Пусть это эстетство, мне оно дороже и ближе чужого опрощения!
Здесь еще довольно холодно. Сейчас лежала на скале и читала милые Flegeljahre. Эта скала называется крепостью, с нее чудный вид на море и Гурзуф.
В надписях на скалах есть что-то или очень пошлое, или очень трогательное — я еще не решила. Когда решу, буду или очень нападать на них, или очень защищать. Если бы только они были немного поумнее!
Я очень сильно загорела — все время сижу без шапки.
Мечтаю о купанье, но оно начинается только в мае. Может быть, это и есть самое тесное сближение с морем? Предпоследнее, конечно! Непременно напишите, что Вы об этом знаете.
Общество, выражаясь скромно, не совсем то: господин с дамой (бывают «дама с господином», но здесь наоборот), дама с колясочкой, два неопределенных субъекта — смесь социал-демократа с неучем — и все.
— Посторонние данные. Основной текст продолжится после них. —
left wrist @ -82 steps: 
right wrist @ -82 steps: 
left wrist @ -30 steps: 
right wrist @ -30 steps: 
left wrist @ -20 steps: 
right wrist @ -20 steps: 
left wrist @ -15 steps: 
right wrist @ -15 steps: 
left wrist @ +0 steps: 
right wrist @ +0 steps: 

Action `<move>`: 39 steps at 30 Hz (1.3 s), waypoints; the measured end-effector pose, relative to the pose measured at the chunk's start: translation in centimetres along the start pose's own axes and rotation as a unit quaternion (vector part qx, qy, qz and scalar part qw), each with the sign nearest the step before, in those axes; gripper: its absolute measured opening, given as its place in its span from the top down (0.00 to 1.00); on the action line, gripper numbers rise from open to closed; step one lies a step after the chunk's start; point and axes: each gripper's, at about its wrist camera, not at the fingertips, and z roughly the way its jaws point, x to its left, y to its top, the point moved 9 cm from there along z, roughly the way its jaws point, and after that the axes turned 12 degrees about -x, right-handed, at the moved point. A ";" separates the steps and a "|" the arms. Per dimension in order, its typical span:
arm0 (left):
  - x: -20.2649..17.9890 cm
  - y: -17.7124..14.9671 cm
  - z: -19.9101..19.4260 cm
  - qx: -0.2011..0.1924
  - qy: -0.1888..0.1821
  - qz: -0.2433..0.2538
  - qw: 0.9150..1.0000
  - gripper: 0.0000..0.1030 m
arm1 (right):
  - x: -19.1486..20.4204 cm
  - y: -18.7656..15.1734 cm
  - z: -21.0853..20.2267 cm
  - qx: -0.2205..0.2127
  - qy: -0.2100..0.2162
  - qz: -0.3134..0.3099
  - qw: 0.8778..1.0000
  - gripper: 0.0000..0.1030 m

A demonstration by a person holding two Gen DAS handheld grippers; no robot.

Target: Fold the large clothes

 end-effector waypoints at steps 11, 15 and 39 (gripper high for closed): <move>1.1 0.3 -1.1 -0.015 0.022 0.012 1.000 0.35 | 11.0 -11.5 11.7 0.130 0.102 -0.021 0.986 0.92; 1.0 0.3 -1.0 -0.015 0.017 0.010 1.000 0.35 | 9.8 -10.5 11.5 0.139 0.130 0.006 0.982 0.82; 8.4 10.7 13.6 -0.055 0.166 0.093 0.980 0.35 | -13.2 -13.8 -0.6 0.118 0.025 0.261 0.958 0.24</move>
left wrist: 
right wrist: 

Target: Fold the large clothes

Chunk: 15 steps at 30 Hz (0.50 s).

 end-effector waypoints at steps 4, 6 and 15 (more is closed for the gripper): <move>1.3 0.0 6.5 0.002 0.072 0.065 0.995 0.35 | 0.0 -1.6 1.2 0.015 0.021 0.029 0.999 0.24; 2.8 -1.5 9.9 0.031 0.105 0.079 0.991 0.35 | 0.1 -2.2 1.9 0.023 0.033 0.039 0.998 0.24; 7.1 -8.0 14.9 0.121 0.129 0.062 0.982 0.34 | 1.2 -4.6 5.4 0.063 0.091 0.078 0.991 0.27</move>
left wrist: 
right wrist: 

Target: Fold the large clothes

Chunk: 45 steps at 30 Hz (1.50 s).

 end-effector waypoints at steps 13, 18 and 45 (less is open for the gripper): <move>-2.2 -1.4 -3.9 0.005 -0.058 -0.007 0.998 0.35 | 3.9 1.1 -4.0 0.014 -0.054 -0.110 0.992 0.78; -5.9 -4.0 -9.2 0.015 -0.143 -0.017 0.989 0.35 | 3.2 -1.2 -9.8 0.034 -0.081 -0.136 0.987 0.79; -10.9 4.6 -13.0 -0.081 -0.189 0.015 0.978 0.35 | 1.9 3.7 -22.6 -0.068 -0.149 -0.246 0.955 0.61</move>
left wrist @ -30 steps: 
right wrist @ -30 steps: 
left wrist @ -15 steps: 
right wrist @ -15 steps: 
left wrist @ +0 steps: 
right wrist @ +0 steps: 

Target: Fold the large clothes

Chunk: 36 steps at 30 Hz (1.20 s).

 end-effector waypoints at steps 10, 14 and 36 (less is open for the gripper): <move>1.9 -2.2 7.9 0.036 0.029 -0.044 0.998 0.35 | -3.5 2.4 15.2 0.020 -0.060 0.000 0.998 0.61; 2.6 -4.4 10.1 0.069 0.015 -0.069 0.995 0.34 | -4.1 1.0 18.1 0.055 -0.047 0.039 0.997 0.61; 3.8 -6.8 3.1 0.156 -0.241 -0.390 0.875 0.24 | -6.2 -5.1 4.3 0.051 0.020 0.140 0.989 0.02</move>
Есть еще несколько маленьких детей, но до того грязных, что вся моя нежность от этого пропадает.
Господин (с дамой) уже старался познакомиться. Рассказывает о дружбе с одним виноделом, который его угощает, о погоде, о тоске одиноких прогулок — даму он не считает, — о своих занятиях по торговой части… Я улыбалась, говорила: «Да, да… Неужели? Серьезно?» Потом перестала улыбаться, перестала вскоре отвечать: «Неужели?» — а в конце концов сбежала.
Мне кажется, он не только никогда ничего не читал, но и вообще этого не умеет.
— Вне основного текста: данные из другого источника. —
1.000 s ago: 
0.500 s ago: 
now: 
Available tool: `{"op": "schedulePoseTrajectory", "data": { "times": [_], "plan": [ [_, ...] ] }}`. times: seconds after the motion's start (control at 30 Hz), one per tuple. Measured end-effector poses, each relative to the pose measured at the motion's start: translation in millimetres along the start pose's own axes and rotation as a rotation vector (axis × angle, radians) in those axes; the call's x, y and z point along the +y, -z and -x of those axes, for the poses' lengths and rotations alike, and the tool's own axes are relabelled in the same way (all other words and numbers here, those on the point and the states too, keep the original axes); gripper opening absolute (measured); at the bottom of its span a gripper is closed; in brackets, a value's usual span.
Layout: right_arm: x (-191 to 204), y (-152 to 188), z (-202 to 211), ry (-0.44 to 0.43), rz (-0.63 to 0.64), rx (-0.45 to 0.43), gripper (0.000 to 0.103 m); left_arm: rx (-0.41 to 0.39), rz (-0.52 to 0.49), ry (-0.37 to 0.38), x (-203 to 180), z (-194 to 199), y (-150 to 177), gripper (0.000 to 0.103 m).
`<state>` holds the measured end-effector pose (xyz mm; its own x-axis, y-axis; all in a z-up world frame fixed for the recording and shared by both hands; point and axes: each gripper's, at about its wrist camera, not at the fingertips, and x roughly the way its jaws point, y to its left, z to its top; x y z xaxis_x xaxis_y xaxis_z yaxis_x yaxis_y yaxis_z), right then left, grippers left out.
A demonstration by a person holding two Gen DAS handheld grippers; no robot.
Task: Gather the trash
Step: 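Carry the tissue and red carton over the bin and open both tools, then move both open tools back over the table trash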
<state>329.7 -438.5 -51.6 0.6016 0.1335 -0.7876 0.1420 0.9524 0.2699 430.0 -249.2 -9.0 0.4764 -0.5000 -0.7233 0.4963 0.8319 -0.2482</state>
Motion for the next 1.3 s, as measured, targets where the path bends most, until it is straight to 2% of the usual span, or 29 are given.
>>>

Дама (с колясочкой) занята только ею. Это, конечно, очень мило, но несколько однообразно. Есть еще одно маленькое женское существо, скучающее о муже и рассказывающее мне вот уже пять дней (от Москвы до Гурзуфа) свои радости и печали. Я улыбаюсь, говорю: «Да, да… Неужели? Серьезно?» — и, кажется, вскоре перестану улыбаться. Но восторг мой еще не прошел, не думайте!
Всего лучшего, иду гулять.
МЦ.
Адрес: Гурзуф, Генуэзская крепость, дача Соловьевой, мне.
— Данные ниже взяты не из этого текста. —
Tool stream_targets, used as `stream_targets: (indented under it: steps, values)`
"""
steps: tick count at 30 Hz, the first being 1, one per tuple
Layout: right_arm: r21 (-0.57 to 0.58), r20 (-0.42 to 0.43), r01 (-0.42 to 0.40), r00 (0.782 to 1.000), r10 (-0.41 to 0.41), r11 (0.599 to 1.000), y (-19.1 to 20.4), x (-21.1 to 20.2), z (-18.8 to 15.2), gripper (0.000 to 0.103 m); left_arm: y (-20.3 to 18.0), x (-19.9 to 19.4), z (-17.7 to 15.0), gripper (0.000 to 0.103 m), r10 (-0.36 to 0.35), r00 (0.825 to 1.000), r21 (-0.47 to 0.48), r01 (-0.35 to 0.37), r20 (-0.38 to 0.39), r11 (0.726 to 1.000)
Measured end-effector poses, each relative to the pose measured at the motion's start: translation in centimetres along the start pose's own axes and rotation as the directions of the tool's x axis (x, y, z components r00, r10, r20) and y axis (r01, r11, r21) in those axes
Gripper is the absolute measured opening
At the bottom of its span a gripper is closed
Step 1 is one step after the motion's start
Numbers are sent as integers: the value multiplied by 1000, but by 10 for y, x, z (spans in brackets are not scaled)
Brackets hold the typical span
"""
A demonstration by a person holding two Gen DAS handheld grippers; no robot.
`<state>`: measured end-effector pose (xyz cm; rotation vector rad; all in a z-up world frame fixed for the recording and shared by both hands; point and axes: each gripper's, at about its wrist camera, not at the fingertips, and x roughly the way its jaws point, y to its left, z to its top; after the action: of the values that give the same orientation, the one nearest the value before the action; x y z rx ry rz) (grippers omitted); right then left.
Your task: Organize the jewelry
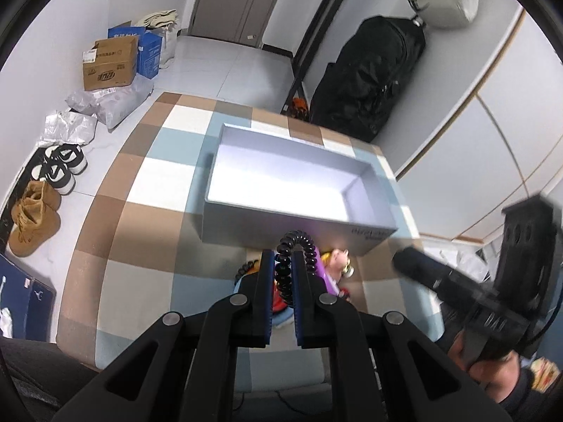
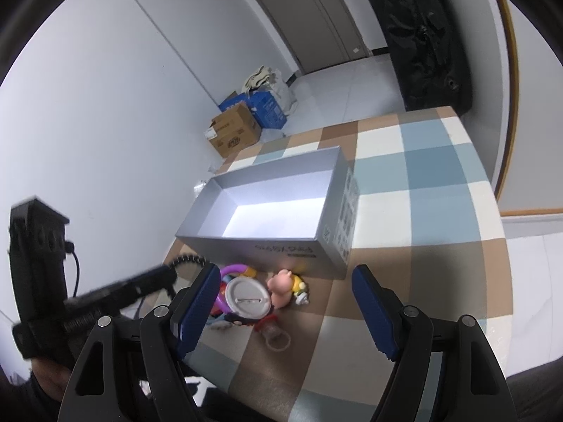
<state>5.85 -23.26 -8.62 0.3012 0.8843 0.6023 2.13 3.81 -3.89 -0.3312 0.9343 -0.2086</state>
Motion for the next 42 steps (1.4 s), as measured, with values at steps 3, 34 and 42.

Р. S. Не были ли Вы в Мусагете и у Крахта? Что нового? Видели ли Драконну?
Гурзуф, 18-го апреля 1911 г.
Многоуважаемый Максимилиан Александрович,
Пишу Вам под музыку, — мое письмо, наверное, будет грустным.
Я думаю о книгах.
Как я теперь понимаю «глупых взрослых», не дающих читать детям своих взрослых книг! Еще так недавно я возмущалась их самомнением: «дети не могут понять», «детям это рано», «вырастут — сами узнают».
Дети — не поймут? Дети слишком понимают! Семи лет Мцыри и Евгений Онегин гораздо верней и глубже понимаются, чем двадцати. Не в этом дело, не в недостаточном понимании, а в слишком глубоком, слишком чутком, болезненно-верном!
Каждая книга — кража у собственной жизни. Чем больше читаешь, тем меньше умеешь и хочешь жить сам.
Ведь это ужасно! Книги — гибель. Много читавший не может быть счастлив. Ведь счастье всегда бессознательно, счастье только бессознательность.
Читать все равно, что изучать медицину и до точности знать причину каждого вздоха, каждой улыбки, это звучит сентиментально — каждой слезы.
Доктор не может понять стихотворения! Или он будет плохим доктором, или он будет неискренним человеком. Естественное объяснение всего сверхъестественного должно напрашиваться ему само собой. Я сейчас чувствую себя таким доктором. Я смотрю на огни в горах и вспоминаю о керосине, я вижу грустное лицо и думаю о причине — естественной — его грусти, т. е. утомлении, голоде, дурной погоде; я слушаю музыку и вижу безразличные руки исполняющих ее, такую печальную и нездешнюю… И во всем так!
Виноваты книги и еще мое глубокое недоверие к настоящей, реальной жизни. Книга и жизнь, стихотворение и то, что его вызвало, — какие несоизмеримые величины! И я так заражена этим недоверием, что вижу — начинаю видеть — одну материальную, естественную сторону всего. Ведь это прямая дорога к скептицизму, ненавистному мне, моему врагу!